0

I'm using pyyaml(Version: 5.1) and Python 2 to parse a YAML data body of an incoming POST API request.

The body of the incoming request contains some Unicode objects, along with some string objects.

The solution given in link is used to load the YAML mapping into an OrderedDict, where the stream refers to the incoming POST API request's YAML data body.

But, I have to use the OrderedDict generated from the link with some library that only accepts string objects.

I can't change the library nor update it and I've to use Python 2.

The current solution for this, which is being used is,

  1. take the OrderedDict generated from the link
  2. recursively parse it, converting any found occurrence of a Unicode object into a String object

The sample code for the same is as below,

def convert(data):
    if isinstance(data, unicode):
        return data.encode('utf-8')
    if isinstance(data, list):
        return [convert(item) for item in data]
    if isinstance(data, dict):
        newData = {}
        for key, value in data.iteritems():
            newData[convert(key)] = convert(value)
        return newData
     return data

Although this works, the solution is not efficient, as the complete OrderedDict is parsed after it is being created.

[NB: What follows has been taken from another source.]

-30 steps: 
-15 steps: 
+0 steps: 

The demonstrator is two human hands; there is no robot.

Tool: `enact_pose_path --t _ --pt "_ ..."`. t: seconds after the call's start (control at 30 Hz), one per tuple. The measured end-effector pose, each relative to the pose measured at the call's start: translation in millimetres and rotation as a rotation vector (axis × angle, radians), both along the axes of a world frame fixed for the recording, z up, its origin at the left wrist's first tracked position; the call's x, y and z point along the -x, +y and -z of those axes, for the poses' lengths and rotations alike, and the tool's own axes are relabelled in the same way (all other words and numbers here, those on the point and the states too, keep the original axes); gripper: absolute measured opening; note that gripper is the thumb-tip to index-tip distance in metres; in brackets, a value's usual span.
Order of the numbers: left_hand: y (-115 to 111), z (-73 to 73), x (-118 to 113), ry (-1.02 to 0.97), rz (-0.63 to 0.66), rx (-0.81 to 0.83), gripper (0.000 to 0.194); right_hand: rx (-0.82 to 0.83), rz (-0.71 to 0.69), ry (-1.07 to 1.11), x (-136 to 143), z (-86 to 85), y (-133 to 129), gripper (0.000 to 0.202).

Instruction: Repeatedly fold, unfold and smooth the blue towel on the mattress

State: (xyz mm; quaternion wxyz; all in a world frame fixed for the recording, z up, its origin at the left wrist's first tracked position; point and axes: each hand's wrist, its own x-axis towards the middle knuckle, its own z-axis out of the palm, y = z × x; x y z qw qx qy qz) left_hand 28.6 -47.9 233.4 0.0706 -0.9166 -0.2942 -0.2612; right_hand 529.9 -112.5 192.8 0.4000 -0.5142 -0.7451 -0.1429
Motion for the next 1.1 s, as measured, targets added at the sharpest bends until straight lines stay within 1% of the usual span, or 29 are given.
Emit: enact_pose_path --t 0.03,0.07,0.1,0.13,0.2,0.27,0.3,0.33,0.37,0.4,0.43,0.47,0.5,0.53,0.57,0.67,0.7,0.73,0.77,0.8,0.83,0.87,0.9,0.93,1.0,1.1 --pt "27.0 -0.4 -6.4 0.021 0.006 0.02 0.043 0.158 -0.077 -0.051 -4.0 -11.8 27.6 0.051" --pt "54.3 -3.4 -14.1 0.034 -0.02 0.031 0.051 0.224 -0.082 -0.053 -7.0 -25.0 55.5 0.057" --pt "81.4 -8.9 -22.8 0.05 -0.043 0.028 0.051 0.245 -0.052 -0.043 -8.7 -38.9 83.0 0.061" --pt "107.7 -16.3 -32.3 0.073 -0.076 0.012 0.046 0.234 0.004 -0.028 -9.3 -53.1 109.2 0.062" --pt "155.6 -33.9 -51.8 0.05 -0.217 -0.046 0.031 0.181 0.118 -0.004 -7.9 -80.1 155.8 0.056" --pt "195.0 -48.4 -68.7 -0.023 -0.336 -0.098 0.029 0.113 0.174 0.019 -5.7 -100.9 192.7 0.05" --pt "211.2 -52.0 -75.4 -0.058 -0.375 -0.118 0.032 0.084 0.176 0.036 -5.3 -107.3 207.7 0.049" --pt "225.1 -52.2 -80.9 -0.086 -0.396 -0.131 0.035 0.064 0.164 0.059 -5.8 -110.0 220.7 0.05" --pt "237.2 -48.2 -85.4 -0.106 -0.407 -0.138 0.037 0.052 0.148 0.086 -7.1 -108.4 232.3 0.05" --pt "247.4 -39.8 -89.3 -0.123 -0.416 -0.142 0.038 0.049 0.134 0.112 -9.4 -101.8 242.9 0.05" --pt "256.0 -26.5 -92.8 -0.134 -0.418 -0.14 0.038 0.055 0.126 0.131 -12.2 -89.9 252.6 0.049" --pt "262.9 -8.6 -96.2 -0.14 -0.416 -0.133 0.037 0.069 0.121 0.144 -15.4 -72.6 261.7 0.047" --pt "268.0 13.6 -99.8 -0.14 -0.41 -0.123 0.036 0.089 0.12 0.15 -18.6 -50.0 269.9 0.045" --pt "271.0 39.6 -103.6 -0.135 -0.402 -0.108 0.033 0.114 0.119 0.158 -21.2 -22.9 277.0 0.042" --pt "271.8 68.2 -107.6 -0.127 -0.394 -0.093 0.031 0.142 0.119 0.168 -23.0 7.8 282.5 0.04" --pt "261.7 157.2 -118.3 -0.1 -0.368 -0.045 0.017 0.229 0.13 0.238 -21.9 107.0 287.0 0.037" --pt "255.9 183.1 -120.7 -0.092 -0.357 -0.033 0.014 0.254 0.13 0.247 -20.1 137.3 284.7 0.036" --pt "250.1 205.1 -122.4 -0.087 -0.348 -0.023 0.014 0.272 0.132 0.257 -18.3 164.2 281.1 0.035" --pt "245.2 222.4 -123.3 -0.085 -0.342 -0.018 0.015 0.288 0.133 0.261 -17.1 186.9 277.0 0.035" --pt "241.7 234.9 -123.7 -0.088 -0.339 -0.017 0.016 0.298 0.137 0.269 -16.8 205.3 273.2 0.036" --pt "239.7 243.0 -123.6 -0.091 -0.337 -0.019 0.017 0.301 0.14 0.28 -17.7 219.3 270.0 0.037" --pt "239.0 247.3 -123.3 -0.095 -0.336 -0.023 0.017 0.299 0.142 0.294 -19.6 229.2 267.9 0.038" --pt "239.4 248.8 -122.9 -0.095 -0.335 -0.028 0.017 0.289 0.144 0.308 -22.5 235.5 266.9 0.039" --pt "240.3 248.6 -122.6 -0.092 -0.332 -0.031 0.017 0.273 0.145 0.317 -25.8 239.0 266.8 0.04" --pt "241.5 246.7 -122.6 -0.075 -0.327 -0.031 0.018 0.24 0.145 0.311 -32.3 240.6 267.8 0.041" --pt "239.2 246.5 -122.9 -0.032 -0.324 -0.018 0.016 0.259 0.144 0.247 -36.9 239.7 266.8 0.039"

Is there a way, where the conversion of the data can be done before or during the generation of the OrderedDict, to avoid parsing it again?

1 Answers1

0

You can provide a custom constructor that will always load YAML !!str scalars to Python unicode strings:

import yaml
from yaml.resolver import BaseResolver

def unicode_constructor(self, node):
  # this will always return a unicode string;
  # the default loader would convert it to ASCII-encoded str if possible.
  return self.construct_scalar(node)

yaml.add_constructor(BaseResolver.DEFAULT_SCALAR_TAG, unicode_constructor)

Afterwards, yaml.load will always return unicode strings.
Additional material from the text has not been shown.